Collected material:
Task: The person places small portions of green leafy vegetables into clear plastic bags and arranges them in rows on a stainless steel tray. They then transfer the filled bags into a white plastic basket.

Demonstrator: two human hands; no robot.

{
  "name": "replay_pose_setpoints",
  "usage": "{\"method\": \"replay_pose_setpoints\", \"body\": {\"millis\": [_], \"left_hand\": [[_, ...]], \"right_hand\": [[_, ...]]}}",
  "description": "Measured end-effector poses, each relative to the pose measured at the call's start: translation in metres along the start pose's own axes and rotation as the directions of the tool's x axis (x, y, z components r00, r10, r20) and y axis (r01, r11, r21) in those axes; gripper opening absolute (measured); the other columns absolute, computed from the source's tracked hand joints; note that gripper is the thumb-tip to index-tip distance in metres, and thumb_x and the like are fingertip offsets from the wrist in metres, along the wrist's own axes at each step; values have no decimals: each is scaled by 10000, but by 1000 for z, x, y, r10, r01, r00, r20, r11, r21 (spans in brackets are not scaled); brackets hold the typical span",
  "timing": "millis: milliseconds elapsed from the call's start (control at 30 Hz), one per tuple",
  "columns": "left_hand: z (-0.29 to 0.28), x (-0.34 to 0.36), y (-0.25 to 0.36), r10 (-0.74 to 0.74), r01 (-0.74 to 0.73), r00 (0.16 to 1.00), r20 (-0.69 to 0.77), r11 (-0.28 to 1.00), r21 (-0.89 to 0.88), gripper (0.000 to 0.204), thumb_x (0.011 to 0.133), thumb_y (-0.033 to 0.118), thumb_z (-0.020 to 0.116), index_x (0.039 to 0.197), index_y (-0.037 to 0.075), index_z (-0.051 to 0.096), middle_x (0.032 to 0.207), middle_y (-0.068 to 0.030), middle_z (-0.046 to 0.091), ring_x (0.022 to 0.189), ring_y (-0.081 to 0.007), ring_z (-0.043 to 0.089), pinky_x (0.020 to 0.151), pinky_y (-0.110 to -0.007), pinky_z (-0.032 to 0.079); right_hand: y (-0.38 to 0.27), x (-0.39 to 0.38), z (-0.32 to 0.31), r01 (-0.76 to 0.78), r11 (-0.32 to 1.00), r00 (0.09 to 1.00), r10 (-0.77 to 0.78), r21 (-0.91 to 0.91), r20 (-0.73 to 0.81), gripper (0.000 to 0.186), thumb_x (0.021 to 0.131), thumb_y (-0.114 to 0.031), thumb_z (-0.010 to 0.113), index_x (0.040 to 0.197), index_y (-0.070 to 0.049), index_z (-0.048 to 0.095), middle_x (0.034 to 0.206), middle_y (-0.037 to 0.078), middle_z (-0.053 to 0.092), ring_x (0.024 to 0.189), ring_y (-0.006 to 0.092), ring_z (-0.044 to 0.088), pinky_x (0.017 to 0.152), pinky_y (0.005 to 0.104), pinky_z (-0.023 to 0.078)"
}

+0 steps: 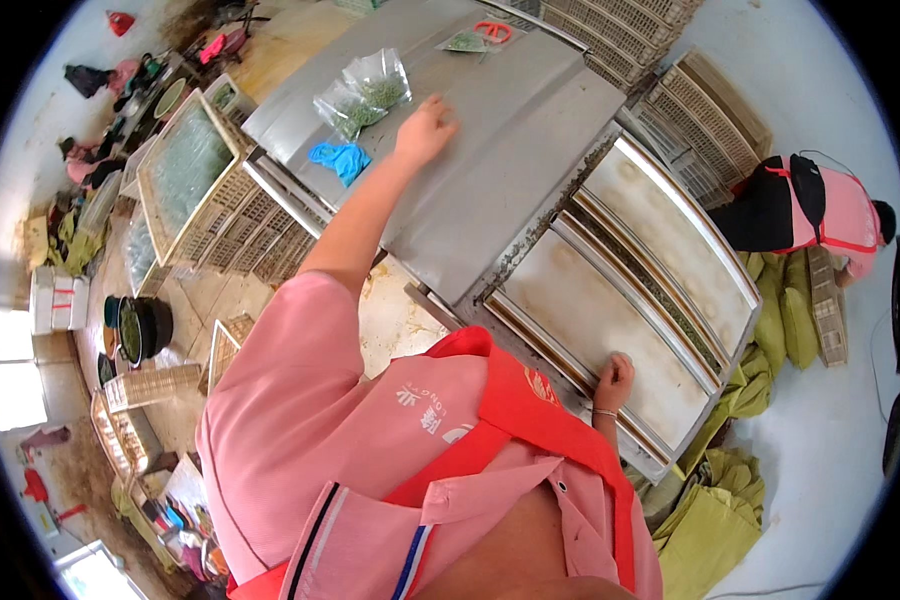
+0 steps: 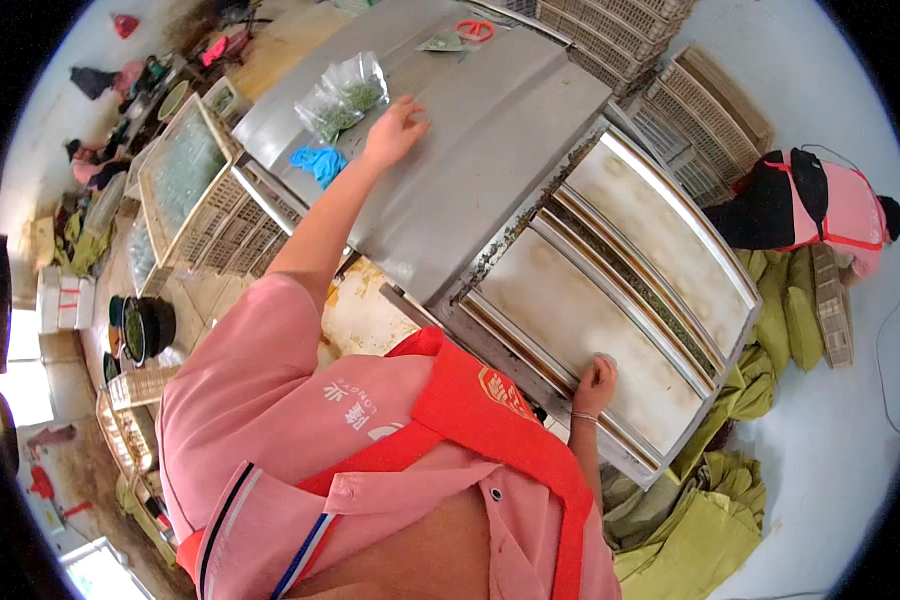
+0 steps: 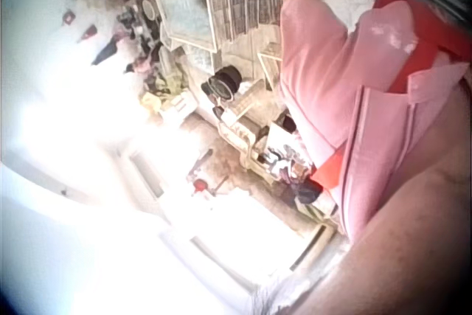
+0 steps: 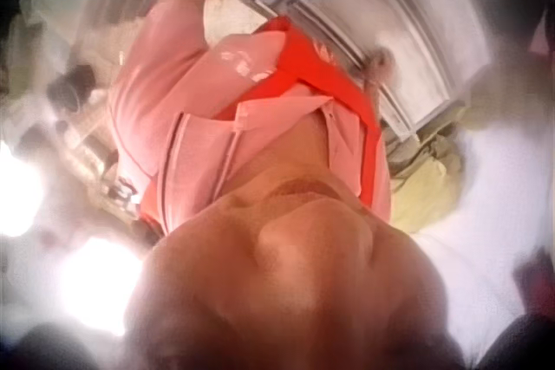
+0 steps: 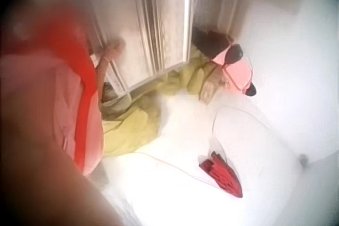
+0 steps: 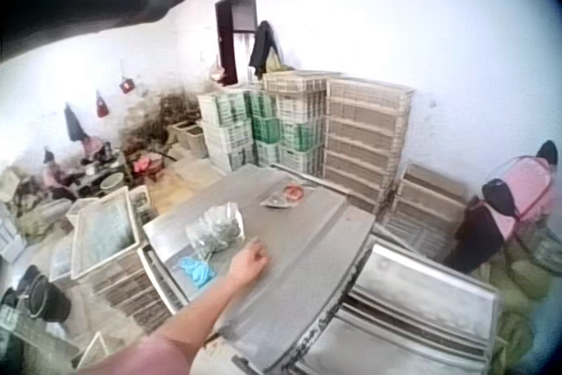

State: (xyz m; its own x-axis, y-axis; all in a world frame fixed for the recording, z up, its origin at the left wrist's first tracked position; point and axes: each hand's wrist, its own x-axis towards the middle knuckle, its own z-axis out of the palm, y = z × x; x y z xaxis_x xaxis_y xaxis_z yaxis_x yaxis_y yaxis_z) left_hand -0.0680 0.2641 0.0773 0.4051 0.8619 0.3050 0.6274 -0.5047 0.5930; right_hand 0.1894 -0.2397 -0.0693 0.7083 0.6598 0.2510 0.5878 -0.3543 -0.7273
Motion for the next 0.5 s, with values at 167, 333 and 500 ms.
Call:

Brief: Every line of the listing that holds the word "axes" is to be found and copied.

Response below:
  "description": "Measured end-effector poses, each relative to the pose measured at the call's start: translation in metres along the start pose's own axes and rotation as the directions of the tool's x axis (x, y, z components r00, r10, r20) and y axis (r01, r11, r21) in those axes; gripper opening absolute (measured); the other columns absolute, computed from the source's tracked hand joints; note that gripper is the thumb-tip to index-tip distance in metres, and thumb_x and the like are fingertip offsets from the wrist in metres, along the wrist's own axes at each step; values have no decimals: each is scaled by 10000, but by 1000 for z, x, y, r10, r01, r00, r20, r11, r21 (spans in brackets are not scaled); brackets hold the typical span",
State: (xyz m; its own x-axis, y-axis; all in a world frame fixed for the recording, z up, its origin at the left wrist's first tracked position; point and axes: each hand's wrist, its own x-axis towards the middle knuckle, its own z-axis out of the palm, y = z × x; x y z xaxis_x xaxis_y xaxis_z yaxis_x yaxis_y yaxis_z) left_hand -0.0680 0.2641 0.0773 0.4051 0.8619 0.3050 0.6274 -0.5047 0.5930; right_hand 0.1894 -0.2397 -0.0693 0.7083 0.6598 0.2510 0.5878 -0.3543 -0.7273

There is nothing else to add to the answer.